Both of these types of deferred retirement vehicles are governed by what’s called ERISA, Employee Retirement Income Security Act. That’s the governing body that, if you wanted to run out and start your own C Corporation while you had your business and the only employee in that C Corp is going to be you because you wanted to be able to only contribute to a retirement plan for yourself and not your employee, ERISA is the one that pulls the back in and says, “No, no, no, no, I see what you’re trying to do,” and ERISA says you have to give what you give yourself or offer yourself to your employees.

I want to go through a real simple scenario, so bear with me here. Just think through this. We have $1 million business, annual revenue, $120,000 in payroll costs, $640,000 in other overhead. Your net profit is $240,00 . Well, say you turn to me and you say, “Ryan, I need $15,000 a month to live—mortgage, eating out, car payment, whatever it may be. I need $15,000 a month.” That’s a $180, 000 a year. So I would turn to you and I would say, “Great! You have $60,000 that we can use to be tax efficient.”

So how are we going to do that? On the left-hand side here, you see the example by not making deferred retirement contributions, and on the right-hand side, you see the example of making the deferred retirement contributions. So you take your net profit at $240,000 and then say you’re going to max out your contributions to a 401k. Well, the max is $17,500. See, that’s the middle of the screen, the owner, $17,500.

The 401k safe harbor match, which is the amount that you have to contribute in order for you to max out, is 3 percent. Remember, I said our payroll cost was $120,000, so that means $3,600 goes to our employee. That’s $21,100.

Then we layer on top of that a profit-sharing plan, a defined benefit deferred retirement vehicle.

Actuaries derive figures for how much as an owner you can contribute to this. It’s based off age and net profit, a whole bunch of other factors. But just imagine somebody who’s about 45, maybe 40, can contribute $30,000 as the owner. The safe harbor match for defined benefits is somewhere around 7 percent, but remember, we already gave away 3 percent in the 401k, so we give away that additional 4 percent in the profit sharing plan. The total of our deferred retirement contributions for the owner and the employee is $55,900. Now that brings our new taxable net profit to $184,000.

You’re probably thinking, “Why in the world am I giving away $55,000?” I’m about to show you.
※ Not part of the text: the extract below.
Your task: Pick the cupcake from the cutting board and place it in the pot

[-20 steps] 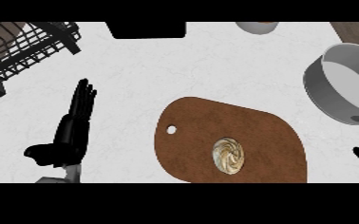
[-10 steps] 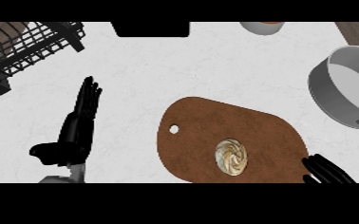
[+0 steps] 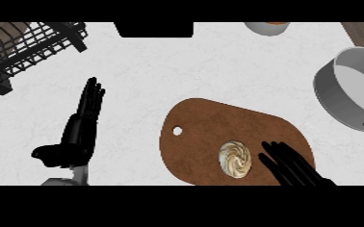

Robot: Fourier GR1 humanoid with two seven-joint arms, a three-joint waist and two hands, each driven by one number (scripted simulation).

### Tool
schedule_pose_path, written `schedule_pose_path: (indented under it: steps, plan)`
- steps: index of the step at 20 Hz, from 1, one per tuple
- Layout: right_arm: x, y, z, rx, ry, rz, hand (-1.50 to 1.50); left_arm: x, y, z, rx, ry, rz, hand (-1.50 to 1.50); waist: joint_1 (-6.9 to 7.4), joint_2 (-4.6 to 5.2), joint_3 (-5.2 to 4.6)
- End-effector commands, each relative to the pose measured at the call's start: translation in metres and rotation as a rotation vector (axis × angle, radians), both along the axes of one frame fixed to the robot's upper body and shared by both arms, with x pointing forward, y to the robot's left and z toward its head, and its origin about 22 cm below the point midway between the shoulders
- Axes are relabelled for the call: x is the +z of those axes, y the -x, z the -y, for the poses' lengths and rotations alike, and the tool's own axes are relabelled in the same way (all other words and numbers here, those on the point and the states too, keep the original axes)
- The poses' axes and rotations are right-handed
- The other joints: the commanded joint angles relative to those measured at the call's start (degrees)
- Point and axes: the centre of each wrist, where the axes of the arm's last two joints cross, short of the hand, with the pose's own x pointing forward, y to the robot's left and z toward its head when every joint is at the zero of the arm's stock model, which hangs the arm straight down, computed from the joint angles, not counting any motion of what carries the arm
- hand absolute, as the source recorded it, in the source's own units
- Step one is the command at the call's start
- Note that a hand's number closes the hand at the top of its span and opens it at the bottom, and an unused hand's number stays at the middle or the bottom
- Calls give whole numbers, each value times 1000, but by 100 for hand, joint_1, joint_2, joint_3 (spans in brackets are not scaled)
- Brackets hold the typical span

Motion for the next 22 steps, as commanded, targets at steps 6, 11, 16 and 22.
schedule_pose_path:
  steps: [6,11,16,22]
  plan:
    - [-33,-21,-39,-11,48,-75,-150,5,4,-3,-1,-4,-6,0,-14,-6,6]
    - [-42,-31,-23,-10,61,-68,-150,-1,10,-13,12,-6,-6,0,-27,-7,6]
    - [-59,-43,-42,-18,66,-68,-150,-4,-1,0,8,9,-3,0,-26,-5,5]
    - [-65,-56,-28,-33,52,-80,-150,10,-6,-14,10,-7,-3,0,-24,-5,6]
If you look on the left hand side, our tax, at a 35 percent individual income tax rate, think of the S Corporation, is $84,000, so that means our after-tax earnings are $156,000. Now remember, we took that same $240,000, we subtracted the $55,000 we put into the deferred retirements for us and the employees, and now our new taxable net profit is $184,000. At 35 percent that bring your income tax to $64,435.

So your after-tax earnings, which you physically take home after you pay your taxes, is $119,000. You’re probably thinking to me, “Ryan, I need more than $119,000. I was going to get $156,000 if I didn’t contribute.” Well, yes, you’re right, but remember, we also have that $47,500, the $17,500 for your 401k, and the $30,000 for your profit sharing plan that’s now an investment. The real difference is $167,000 in net wealth increase, your after-tax earnings plus your investment, minus your $156,000, which was your after-tax earning, so you saved $11,165 on your taxes and have $47,500 sitting in an investment account. That’s a simple scenario. I know it may not have seemed all that simple, but that’s how it works, and that’s how you really start saving some tax dollars.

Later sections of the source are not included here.